Chaque goutte de pluie qui tombe sur la Suisse, finit, un jour ou l’autre, par retrouver la Mer du Nord, via le Rhin, ou la Mer Méditerranée, via le Rhône. Au rayon des gouttes indisciplinées qui ne se conforment pas à ces règles, j’ai récemment eu l’occasion de faire la connaissance des eaux grisonnes de l’Inn (Engadine), qui finissent dans la Mer Noire, via le Danube, et celles du Rom (Val Müstair), qui terminent leur course dans l’Adriatique, via l’Adige. Pour le Valais, le tracé de la ligne de séparation des eaux est extrêmement simple, il suit les frontières du canton. Seules, les malheureuses bruines ayant la mauvaise idée d’arroser les hauts pâturages de Gondo voient leurs eaux filer vers l’Adriatique, via la Diveria et le Pô, toutes les autres finissent dans la Méditerranée. Pour notre rando dominicale nous avons décidé de retourner sur un des lieux les plus célèbres de la séparation des eaux, le Col du Rawyl.

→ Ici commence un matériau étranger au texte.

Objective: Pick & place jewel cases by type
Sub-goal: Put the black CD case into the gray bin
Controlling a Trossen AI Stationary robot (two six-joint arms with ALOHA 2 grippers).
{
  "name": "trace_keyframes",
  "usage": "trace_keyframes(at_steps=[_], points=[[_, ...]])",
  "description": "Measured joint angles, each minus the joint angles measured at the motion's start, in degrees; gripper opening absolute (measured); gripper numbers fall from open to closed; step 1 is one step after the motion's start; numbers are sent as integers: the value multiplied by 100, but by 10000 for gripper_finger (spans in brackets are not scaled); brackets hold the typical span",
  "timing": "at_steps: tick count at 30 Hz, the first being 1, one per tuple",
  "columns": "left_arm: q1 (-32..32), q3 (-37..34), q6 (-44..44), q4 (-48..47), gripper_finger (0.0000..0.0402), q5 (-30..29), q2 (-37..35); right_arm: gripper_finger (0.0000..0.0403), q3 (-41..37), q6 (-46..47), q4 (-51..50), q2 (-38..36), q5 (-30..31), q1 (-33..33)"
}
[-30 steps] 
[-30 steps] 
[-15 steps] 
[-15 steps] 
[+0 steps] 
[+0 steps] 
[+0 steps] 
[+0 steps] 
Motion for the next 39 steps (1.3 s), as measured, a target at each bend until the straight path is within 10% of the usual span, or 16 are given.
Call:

Les paysages lunaires du Rawyl sont un lieu superbe pour pratiquer le VTT. Pourtant, comme le Valais regorge de spots, nous n’y avions plus posé nos crampons depuis cinq ans, date de l’inénarrable JeannoTT 2002. Il était donc grand temps de retrouver les bisses de Sion et d’Ayent, les eaux turquoises du barrage de Zeuzier, les verts pâturages de Lourantze, le sublime Plan des Roses et la terrible montée de l’alpage d’Armeillon.